Bengaluru-based Dhananjai Raja Kuttikad, founder and CEO, Purple Basil, realised the monotony of a subscription service when his wife and he tried a lifestyle change. He tells us how a dabba-service they enrolled for quickly turned repetitive and boring. "It wasn’t something we could eat every day," he says. 

The experience provided the impetus for Purple Basil, a meal-subscription that tries to make healthy food interesting. His menu reads like a dieter’s dream spread. On the menu are items like Black bean burger slathered with hung curd, ragi veg dosa and apple, Cavolfiore pasta, complete with nutritional count for calories, carbs, fats and proteins. Purple Basil also offers flexible meal plans that are delivered only on days the customer demands.

Mumbai-based Food Darzee is known for its celebrity clientele and serves four meals a day to over 700 customers. “Our experts jot down your nutritional needs, lifestyle, cuisine preferences, allergies and medical conditions and customise meals. No item is repeated for at least a month,” says the 24-year-old co-founder Siddhant Bhargava. From uttapam, hakka noodles, and panna cotta to ketogenic pizza, vegan pudding, and low-carb pasta, they’ve got healthy versions of popular dishes. But all this healthy indulgence comes at a cost—a monthly subscription at Food Darzee, which includes four meals a day, can cost upwards of Rs 26,775.

New-age tiffin services are also targeting tiny tots and school-going kids. For Bengaluru-based Heena Vyas, a finance professional and mother of two, reaching work early was stressful when she had to plan healthy tiffin boxes for her kids. Fast food is a no-no and the school canteen had little choice. That’s when she came across KidsTiffin, a start-up that delivers wholesome vegetarian lunches to school children. “I felt reassured when I spoke to them. They deliver fun and wholesome food that my kids enjoy, and they’ve interesting options that ended my stress,” she explains.

Services like KidsTiffin and BiteFresh in Chennai, and Delhi’s Tiffin’s Etc are giving the usual sandwiches and jam parathas a miss and making lunch hour at school nutritious and “cool”. Some of them even send nutrition reports of children to parents based on their choice of meal.
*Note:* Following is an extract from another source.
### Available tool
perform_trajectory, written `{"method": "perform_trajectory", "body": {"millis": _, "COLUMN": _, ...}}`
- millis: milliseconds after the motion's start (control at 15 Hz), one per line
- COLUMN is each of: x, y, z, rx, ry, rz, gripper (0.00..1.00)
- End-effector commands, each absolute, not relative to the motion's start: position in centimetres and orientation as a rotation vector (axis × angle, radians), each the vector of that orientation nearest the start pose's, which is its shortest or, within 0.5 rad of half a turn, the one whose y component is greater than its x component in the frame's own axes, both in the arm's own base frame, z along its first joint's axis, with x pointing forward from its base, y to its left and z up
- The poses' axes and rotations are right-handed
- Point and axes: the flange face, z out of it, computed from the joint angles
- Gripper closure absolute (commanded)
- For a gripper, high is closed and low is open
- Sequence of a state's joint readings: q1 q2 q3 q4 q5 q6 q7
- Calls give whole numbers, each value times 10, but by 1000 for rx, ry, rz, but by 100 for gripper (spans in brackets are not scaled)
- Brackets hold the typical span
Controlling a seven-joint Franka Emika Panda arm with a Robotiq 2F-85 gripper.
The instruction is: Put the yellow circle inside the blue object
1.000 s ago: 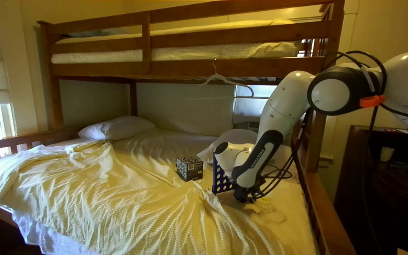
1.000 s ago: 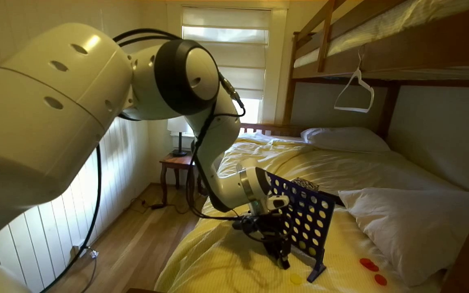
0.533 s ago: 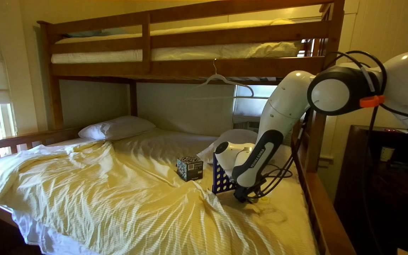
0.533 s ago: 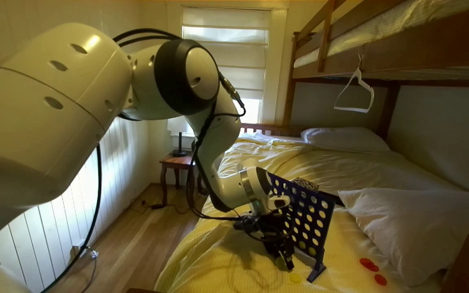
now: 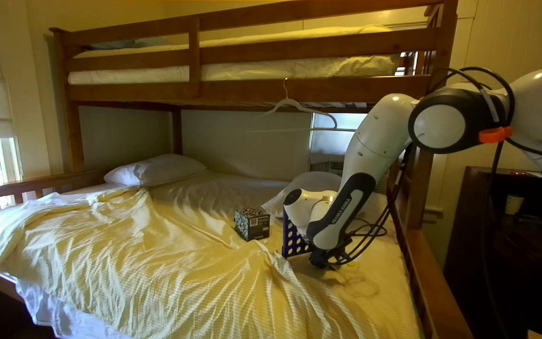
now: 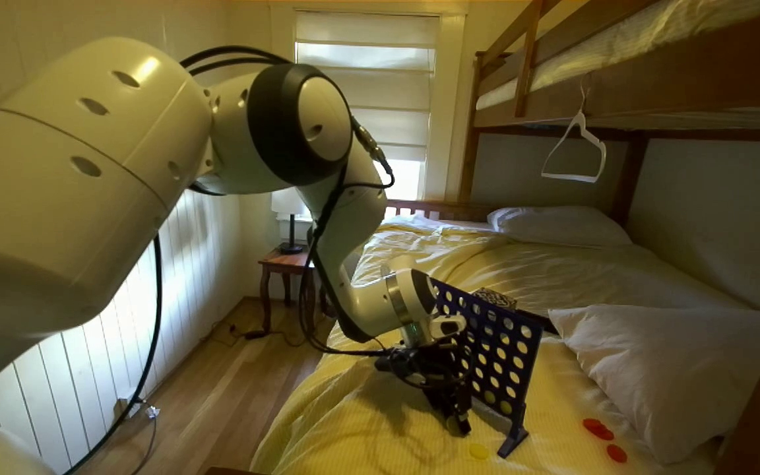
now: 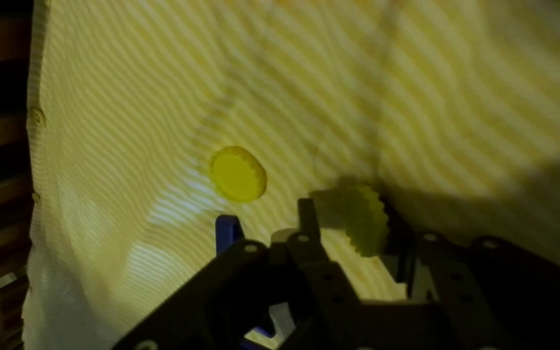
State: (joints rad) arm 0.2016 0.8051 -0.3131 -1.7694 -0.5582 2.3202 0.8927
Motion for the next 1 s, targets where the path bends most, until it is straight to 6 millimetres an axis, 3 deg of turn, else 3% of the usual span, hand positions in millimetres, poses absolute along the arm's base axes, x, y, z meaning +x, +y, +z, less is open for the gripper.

Entrepreneur Neeti Sarin, the brainchild behind Delhi’s Tiffin’s Etc, has spent over three decades in this business and has dealt with the pickiest of eaters. “Our mantra is simple—pack food that looks good, appeals to a child’s palate, and is well-balanced,” says Anuj Sarin, business head at Tiffin’s Etc. which includes local vegetables and millets in innovative ways. They've catered to Vasant Valley School, Sriram Millennium School, Made Easy Pre School and Saksham Pre School.

Indian appetites are changing and new-age dabba services are making sure new India is well fed.